Work to be completed →
Each record here should be printed again exactly; please leave its pictures out.

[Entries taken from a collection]
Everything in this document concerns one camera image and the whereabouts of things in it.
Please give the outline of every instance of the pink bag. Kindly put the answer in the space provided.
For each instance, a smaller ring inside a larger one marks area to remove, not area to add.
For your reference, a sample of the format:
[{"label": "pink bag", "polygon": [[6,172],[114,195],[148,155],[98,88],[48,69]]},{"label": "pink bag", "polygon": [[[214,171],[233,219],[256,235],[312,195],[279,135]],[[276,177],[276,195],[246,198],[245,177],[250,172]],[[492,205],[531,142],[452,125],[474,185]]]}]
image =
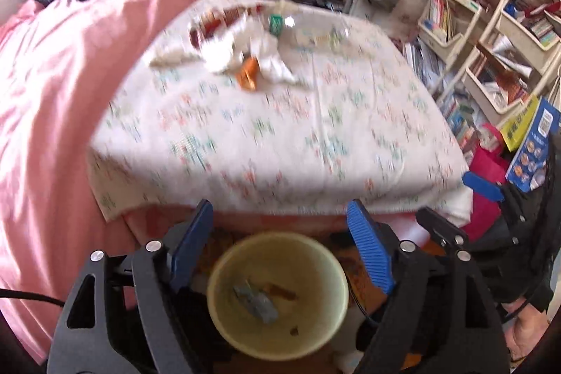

Answer below →
Everything in this document concerns one camera image and the whereabouts of things in it.
Please give the outline of every instance of the pink bag. Kindly put the answer in the space provided.
For each instance, a smaller ring inside a larger one marks area to remove, not area to add.
For your reference, a sample of the format:
[{"label": "pink bag", "polygon": [[6,172],[114,195],[148,155],[98,88],[48,69]]},{"label": "pink bag", "polygon": [[[214,171],[233,219],[256,235],[312,195],[279,135]],[[276,177],[276,195],[246,198],[245,177],[250,172]],[[492,205],[531,142],[452,125],[474,185]]]}]
image =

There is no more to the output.